July 2, 2009
In this series at Largehearted Boy, guest contributors review music books.
Josh Spilker is the mastermind behind the indie music and literature blog Deckfight.
Josh Spilker of Deckfight reviews Travis Elborough's book, The Vinyl Countdown: The Album from LP to iPod and Back Again:
After buying the new Wilco album, I brought it into my office for a better look. A coworker noticed I was peeling a plastic sleeve off a thin colorful square. "Did you get a new calendar?" Instead of debating with her about the merits and improbability of buying a new calendar in the middle of summer, I just simply replied, "It's a record."

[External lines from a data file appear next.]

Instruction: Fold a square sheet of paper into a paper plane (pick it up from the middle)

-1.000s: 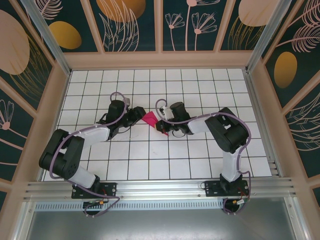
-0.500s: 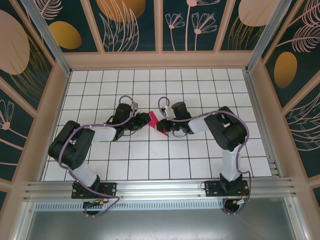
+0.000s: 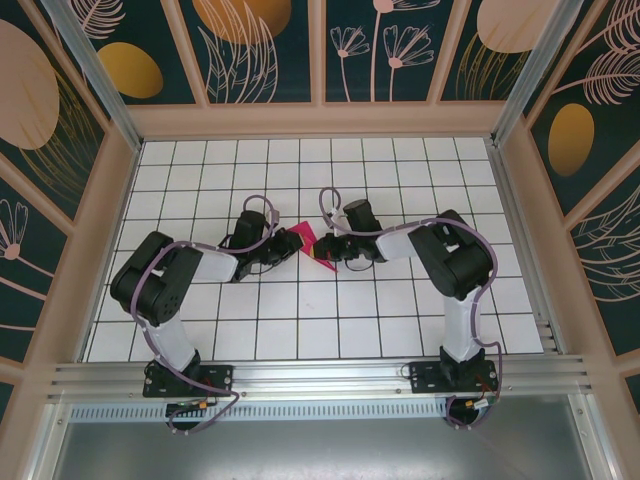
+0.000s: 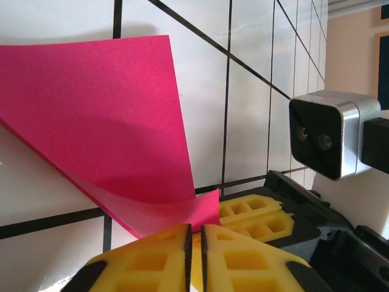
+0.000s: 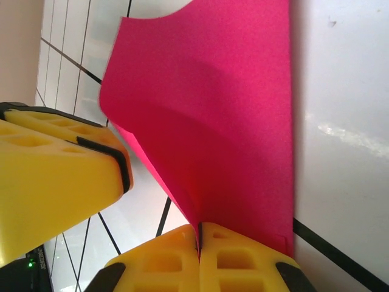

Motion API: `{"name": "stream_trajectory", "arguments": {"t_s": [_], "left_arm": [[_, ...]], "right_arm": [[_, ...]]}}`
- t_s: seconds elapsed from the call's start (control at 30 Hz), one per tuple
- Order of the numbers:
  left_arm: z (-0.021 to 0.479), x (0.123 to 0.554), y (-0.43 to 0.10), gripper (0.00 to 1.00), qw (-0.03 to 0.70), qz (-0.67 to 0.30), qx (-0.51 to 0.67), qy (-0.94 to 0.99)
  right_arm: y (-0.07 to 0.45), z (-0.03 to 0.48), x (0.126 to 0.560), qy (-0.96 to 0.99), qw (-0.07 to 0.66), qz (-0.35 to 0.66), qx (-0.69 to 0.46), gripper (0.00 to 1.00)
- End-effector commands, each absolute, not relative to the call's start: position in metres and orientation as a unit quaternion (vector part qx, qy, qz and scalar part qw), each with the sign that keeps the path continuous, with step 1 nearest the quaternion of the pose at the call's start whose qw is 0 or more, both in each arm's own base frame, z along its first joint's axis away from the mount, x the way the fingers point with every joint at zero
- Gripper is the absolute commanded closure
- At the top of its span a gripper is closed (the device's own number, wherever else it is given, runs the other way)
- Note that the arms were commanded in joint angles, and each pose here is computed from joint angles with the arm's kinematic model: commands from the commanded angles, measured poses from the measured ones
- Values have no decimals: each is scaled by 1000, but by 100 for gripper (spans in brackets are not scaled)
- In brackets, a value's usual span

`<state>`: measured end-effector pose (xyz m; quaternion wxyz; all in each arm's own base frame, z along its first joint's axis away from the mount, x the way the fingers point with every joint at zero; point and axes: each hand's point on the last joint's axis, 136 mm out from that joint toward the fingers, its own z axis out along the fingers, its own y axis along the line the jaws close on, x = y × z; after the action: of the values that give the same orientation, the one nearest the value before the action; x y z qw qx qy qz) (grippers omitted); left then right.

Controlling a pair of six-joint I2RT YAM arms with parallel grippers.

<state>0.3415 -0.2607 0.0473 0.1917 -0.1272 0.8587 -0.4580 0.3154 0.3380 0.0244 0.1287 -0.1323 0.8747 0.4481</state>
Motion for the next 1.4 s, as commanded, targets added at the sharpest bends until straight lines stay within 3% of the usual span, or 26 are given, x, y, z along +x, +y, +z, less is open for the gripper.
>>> {"name": "stream_trajectory", "arguments": {"t_s": [0.0,0.4,0.9,1.1,1.37], "left_arm": [[50,342,-268,87,200,-473,-109,851],[43,339,-267,95,205,-473,-98,851],[38,347,-275,98,200,-476,-84,852],[36,351,-276,98,197,-473,-85,855],[25,351,-276,99,185,-459,-89,864]], "right_arm": [[323,-3,315,902,89,414,-88,100],[317,-14,317,913,50,402,-42,100],[321,1,312,888,99,439,-100,100],[320,-2,310,889,96,435,-102,90],[317,-5,310,893,95,430,-96,86]]}}
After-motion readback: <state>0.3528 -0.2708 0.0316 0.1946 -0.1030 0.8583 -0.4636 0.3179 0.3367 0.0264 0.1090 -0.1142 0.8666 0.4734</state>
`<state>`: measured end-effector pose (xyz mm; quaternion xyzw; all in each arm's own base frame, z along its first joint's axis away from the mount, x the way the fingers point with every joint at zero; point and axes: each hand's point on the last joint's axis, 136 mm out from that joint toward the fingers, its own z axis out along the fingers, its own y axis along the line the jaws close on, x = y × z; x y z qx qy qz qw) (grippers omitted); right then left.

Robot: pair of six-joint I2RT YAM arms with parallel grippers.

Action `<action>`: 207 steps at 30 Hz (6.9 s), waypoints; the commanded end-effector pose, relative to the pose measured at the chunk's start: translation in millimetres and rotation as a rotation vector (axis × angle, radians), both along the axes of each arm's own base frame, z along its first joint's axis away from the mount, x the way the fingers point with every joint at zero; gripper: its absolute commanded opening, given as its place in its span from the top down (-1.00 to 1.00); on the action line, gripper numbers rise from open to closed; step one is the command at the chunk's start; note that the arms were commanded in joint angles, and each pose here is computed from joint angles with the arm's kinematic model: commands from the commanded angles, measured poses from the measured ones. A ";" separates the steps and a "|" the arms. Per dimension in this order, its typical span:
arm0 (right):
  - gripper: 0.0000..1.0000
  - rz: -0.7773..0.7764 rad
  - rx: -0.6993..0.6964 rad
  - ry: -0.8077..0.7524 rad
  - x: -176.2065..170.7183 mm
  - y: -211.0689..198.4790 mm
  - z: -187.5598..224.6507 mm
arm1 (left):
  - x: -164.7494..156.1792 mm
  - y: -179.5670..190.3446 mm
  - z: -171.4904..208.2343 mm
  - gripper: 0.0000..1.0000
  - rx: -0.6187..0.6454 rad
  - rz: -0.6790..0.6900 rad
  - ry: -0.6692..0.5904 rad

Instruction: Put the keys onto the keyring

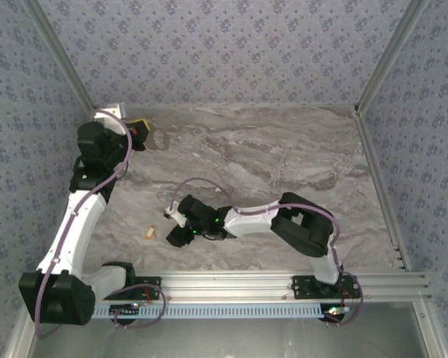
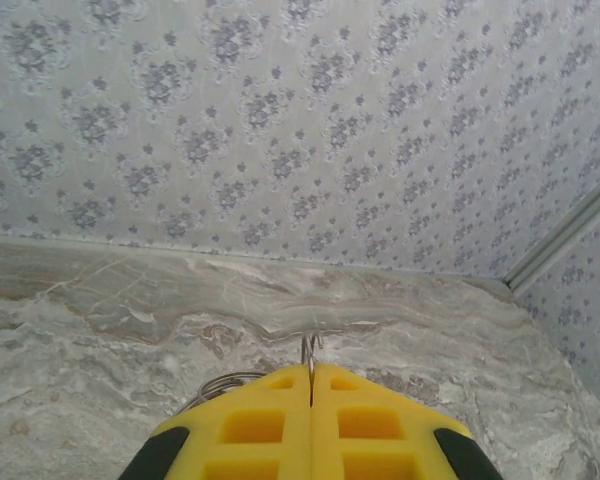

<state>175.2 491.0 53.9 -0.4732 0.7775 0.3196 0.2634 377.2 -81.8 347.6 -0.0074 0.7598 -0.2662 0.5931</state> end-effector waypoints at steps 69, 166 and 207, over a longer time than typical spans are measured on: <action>1.00 0.018 -0.053 -0.040 39.4 -26.4 4.1 | -2.1 2.7 27.8 1.00 -0.138 -0.084 -0.055; 1.00 -0.454 0.461 -0.107 40.4 -253.6 216.7 | -173.3 -227.8 -54.9 1.00 0.428 -0.861 -0.473; 1.00 -0.348 0.361 -0.225 25.7 -220.2 228.1 | -170.2 -239.7 -54.9 1.00 0.439 -0.890 -0.467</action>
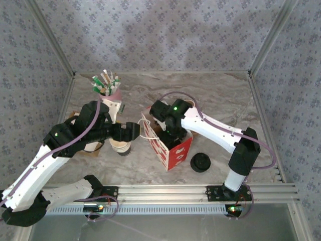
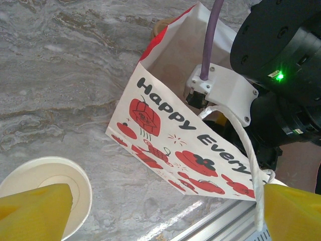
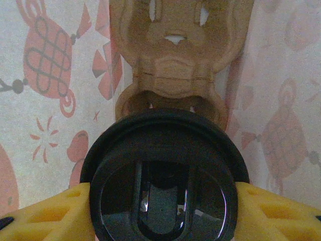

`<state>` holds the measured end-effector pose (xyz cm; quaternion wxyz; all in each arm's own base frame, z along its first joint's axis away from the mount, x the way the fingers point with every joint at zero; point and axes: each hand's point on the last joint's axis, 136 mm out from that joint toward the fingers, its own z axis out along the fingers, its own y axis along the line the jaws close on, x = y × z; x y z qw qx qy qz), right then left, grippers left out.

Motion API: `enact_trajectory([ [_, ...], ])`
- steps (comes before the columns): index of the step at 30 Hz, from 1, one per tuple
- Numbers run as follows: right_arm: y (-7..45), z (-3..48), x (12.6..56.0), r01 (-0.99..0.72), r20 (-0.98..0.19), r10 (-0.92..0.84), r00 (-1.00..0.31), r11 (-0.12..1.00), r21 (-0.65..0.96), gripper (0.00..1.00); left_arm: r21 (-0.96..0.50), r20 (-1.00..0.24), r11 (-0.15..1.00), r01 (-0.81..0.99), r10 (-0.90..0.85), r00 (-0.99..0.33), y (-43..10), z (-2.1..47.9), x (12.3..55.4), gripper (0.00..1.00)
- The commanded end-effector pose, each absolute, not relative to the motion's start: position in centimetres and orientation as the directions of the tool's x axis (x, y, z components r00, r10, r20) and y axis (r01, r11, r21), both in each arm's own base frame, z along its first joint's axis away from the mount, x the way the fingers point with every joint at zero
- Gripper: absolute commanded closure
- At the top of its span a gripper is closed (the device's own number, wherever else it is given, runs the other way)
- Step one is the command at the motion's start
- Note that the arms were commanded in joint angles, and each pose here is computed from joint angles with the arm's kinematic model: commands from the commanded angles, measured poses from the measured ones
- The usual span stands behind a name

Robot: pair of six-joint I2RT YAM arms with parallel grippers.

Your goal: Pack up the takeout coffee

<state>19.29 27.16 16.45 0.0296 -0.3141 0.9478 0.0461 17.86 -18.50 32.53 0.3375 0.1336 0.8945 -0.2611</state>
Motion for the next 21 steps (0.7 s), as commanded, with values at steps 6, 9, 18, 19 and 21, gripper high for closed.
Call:
enact_trajectory([
  [6,26.84,16.34,18.92,-0.608,-0.084,-0.603,-0.793,0.79,0.075,0.39,-0.365,-0.685,0.828,0.425,0.07,-0.725,-18.78,32.4,18.16,0.04],
  [9,26.86,16.25,18.91,-0.61,-0.083,-0.605,-0.792,0.789,0.076,0.39,-0.364,-0.685,0.828,0.426,0.071,-0.725,-18.79,32.38,18.15,0.04],
  [18,26.75,15.89,18.83,-0.608,-0.074,-0.604,-0.794,0.79,0.076,0.39,-0.366,-0.685,0.828,0.425,0.07,-0.725,-18.82,32.43,18.21,0.04],
  [19,26.74,15.83,18.82,-0.608,-0.073,-0.603,-0.794,0.79,0.076,0.39,-0.366,-0.685,0.827,0.426,0.071,-0.725,-18.85,32.42,18.19,0.04],
  [21,26.76,15.67,18.8,-0.607,-0.068,-0.603,-0.795,0.791,0.08,0.39,-0.366,-0.686,0.827,0.427,0.069,-0.724,-18.85,32.49,18.21,0.04],
])
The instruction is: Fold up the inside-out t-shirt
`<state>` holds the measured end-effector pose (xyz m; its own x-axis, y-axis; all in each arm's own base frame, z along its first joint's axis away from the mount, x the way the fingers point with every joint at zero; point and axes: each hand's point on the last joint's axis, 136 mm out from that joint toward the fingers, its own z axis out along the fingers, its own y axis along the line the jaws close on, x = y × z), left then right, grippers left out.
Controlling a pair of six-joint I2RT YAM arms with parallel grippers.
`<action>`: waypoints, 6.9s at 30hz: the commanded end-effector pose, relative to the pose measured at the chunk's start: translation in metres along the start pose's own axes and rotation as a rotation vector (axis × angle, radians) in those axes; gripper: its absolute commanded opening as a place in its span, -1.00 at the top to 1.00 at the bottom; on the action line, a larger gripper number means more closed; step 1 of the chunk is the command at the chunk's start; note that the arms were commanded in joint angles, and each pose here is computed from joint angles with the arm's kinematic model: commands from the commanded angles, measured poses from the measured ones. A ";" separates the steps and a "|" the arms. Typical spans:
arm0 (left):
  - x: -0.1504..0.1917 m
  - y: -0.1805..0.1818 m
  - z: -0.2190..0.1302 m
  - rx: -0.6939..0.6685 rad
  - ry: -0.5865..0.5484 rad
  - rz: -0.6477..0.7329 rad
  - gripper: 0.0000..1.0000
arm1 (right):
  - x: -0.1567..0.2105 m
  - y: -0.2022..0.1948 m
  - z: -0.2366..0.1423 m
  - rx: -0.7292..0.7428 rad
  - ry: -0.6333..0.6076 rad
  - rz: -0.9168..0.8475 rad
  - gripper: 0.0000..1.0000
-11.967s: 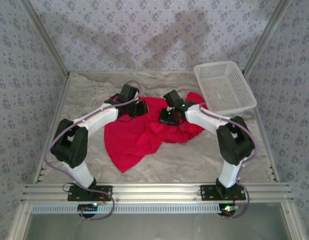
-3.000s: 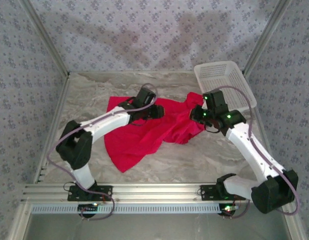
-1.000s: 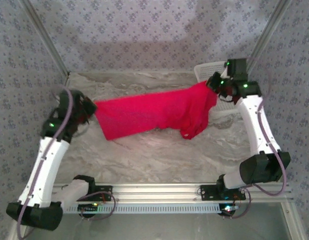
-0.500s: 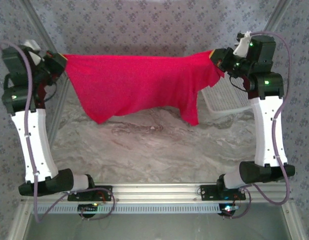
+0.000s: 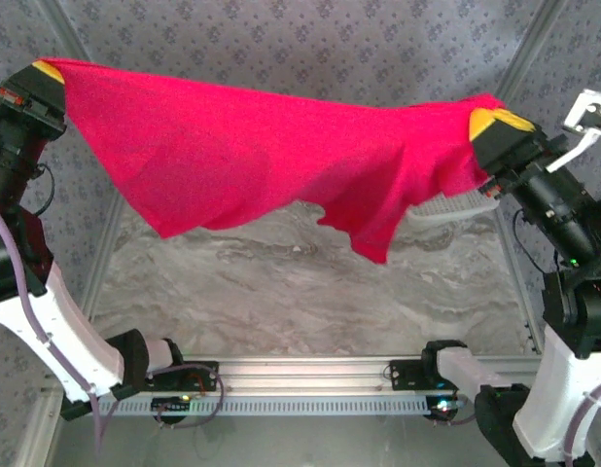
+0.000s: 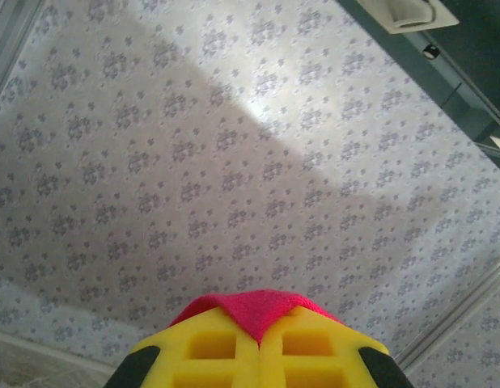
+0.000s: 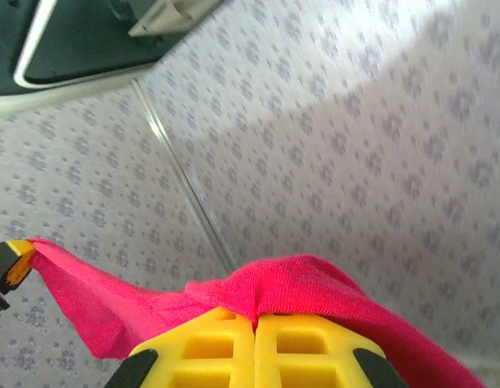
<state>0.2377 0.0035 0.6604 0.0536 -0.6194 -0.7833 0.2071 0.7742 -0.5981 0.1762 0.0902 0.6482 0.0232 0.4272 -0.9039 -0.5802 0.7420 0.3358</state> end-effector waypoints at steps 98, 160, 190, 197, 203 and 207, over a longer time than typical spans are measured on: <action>0.437 0.390 -0.049 -1.095 0.948 -0.122 1.00 | 0.544 -0.197 -0.103 0.743 1.542 0.333 -0.27; 0.450 0.412 -0.001 -1.046 1.103 -0.163 0.13 | 0.524 -0.219 -0.034 0.705 1.348 0.399 1.00; 0.401 0.393 0.010 -1.107 1.027 -0.008 1.00 | 0.513 -0.202 -0.031 0.678 1.354 0.384 1.00; 0.290 0.307 0.047 -0.904 0.720 0.004 1.00 | 0.391 -0.201 0.028 0.622 1.047 0.340 1.00; 0.173 0.205 0.059 -0.626 0.368 -0.002 1.00 | 0.266 -0.167 0.072 0.477 0.751 0.325 1.00; 0.089 0.134 0.035 -0.464 0.123 0.010 1.00 | 0.168 -0.124 0.079 0.351 0.537 0.255 1.00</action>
<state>0.3352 0.0473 0.4529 -0.2241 -0.6109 -0.7593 -0.3457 0.7783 -0.5242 0.3446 0.1133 0.4228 -0.6119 0.3618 -0.7033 -0.1206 0.8361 0.5351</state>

Though my coworker is in her mid-20s, she is not necessarily "down" with the latest music trends, so the idea of someone actively buying a record was a little unfamiliar to her. She listens to music, sure, but not records. And so here's the greatest challenge in Travis Elborough's new book, The Vinyl Countdown. How do you judge the impact of a format instead of what the format contains? Ironically, the easy way for Elborough would be to track the LP "underground," the crate diggers who never gave up vinyl even in the age of large boomboxes. Instead Elborough opts to follow the popularity of the LP, and specifically the concept of the album, through its inception and changes along with the bands and provocateurs who pushed the format forward.
Though even pinning an album down is hard work. How about a classical piece? Singles-only releases? B–sides that were better than A-sides? Or the ever elusive Greatest Hits? With all this in mind, Elborough tackles what might be the trickiest part of all that—trying to decide which albums, singles, A-sides, B-sides and/or formats had the most impact. And then linking all of that together. He goes for a mix of decades and bands, tracking the rise from classical to popular to psychedelic to rap, which is like trying to enjoy the entirety of the Golden Corral buffet in one sitting: it just cannot be done.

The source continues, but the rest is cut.